◆ ASSIGNMENT ◆
Give back an exact copy of the listing that follows, without the pictures.

◆ PROVIDED DATA ◆
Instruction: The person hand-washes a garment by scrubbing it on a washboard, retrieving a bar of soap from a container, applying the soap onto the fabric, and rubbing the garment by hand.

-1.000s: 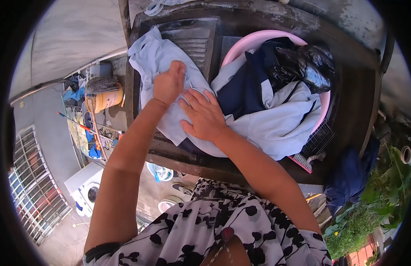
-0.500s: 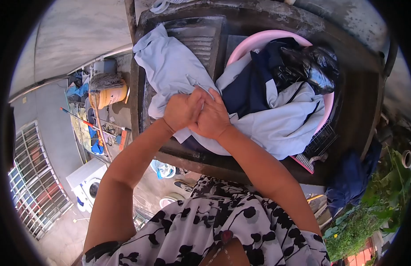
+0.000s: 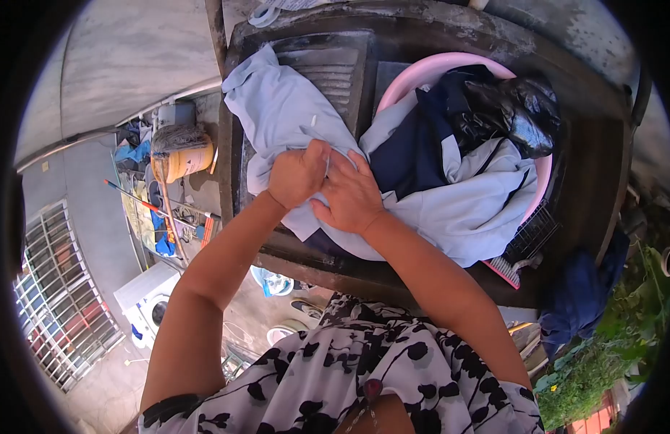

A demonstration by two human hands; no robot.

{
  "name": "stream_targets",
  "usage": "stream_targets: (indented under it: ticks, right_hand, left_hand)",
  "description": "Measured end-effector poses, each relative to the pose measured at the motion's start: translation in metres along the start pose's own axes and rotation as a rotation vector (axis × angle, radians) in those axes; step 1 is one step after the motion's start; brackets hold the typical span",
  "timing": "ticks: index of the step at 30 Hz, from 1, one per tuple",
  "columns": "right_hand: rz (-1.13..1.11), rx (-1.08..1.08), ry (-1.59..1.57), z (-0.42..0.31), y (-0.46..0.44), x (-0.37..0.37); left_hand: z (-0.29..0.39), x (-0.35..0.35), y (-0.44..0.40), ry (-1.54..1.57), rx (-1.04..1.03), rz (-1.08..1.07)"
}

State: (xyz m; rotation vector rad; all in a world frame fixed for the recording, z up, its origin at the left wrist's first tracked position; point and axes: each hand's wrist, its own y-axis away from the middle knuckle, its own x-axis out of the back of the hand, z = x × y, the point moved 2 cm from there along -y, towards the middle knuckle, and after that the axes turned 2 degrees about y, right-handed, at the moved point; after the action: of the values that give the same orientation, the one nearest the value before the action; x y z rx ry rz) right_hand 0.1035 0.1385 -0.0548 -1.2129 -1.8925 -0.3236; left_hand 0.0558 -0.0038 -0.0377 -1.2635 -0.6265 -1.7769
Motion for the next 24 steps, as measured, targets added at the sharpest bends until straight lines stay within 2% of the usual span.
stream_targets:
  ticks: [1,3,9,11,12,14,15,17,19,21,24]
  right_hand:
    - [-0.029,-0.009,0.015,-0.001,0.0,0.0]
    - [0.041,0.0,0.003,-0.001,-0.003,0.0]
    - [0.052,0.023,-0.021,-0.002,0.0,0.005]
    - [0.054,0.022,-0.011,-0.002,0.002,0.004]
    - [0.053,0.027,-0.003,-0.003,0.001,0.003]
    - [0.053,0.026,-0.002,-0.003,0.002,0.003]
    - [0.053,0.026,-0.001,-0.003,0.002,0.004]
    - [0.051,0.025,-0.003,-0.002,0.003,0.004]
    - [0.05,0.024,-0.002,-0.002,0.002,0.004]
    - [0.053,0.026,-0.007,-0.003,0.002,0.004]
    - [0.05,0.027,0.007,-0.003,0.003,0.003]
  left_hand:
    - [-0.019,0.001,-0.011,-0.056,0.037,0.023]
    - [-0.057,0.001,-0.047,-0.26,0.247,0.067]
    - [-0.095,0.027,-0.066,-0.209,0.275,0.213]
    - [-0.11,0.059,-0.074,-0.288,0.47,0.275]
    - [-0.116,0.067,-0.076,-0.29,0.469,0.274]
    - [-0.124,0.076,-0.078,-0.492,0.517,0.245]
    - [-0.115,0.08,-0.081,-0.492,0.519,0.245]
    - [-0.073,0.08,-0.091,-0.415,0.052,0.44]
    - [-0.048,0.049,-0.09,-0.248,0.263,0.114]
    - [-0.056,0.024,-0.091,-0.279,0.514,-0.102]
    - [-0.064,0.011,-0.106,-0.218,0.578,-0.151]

◆ EXERCISE ANSWER ◆
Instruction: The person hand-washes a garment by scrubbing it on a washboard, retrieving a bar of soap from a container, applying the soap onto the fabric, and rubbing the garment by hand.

-1.000s: 
-0.500s: 
+0.000s: 

A demonstration by two human hands; no robot.

{
  "name": "stream_targets",
  "usage": "stream_targets: (indented under it: ticks, right_hand, left_hand)",
  "description": "Measured end-effector poses, each relative to the pose measured at the motion's start: translation in metres along the start pose's own axes and rotation as a rotation vector (axis × angle, radians) in those axes; step 1 is one step after the motion's start; brackets hold the typical span",
  "timing": "ticks: index of the step at 30 Hz, from 1, one per tuple",
  "columns": "right_hand: rz (-1.13..1.11), rx (-1.08..1.08), ry (-1.59..1.57), z (-0.42..0.31), y (-0.46..0.44), x (-0.37..0.37); left_hand: z (-0.29..0.39), x (-0.35..0.35), y (-0.44..0.40), ry (-1.54..1.57), rx (-1.04..1.03), rz (-1.08..1.07)"
}

State: (xyz m; rotation vector rad; all in a world frame fixed for the recording, z up, its origin at the left wrist's first tracked position; point and axes: each hand's wrist, its own y-axis away from the middle knuckle, its own x-axis out of the back of the hand, z = x × y, the point moved 2 cm from there along -y, towards the middle knuckle, and after that the axes turned 2 degrees about y, right-handed, at the moved point; after the action: of the values that give the same orientation, the one nearest the value before the action; x y z rx ry rz) right_hand 0.1035 0.1385 -0.0548 -1.2129 -1.8925 -0.3236; left_hand 0.0558 -0.0038 -0.0377 -1.2635 -0.6265 -1.7769
Motion for the next 24 steps, as measured, targets added at the sharpest bends until straight lines stay within 2% of the usual span.
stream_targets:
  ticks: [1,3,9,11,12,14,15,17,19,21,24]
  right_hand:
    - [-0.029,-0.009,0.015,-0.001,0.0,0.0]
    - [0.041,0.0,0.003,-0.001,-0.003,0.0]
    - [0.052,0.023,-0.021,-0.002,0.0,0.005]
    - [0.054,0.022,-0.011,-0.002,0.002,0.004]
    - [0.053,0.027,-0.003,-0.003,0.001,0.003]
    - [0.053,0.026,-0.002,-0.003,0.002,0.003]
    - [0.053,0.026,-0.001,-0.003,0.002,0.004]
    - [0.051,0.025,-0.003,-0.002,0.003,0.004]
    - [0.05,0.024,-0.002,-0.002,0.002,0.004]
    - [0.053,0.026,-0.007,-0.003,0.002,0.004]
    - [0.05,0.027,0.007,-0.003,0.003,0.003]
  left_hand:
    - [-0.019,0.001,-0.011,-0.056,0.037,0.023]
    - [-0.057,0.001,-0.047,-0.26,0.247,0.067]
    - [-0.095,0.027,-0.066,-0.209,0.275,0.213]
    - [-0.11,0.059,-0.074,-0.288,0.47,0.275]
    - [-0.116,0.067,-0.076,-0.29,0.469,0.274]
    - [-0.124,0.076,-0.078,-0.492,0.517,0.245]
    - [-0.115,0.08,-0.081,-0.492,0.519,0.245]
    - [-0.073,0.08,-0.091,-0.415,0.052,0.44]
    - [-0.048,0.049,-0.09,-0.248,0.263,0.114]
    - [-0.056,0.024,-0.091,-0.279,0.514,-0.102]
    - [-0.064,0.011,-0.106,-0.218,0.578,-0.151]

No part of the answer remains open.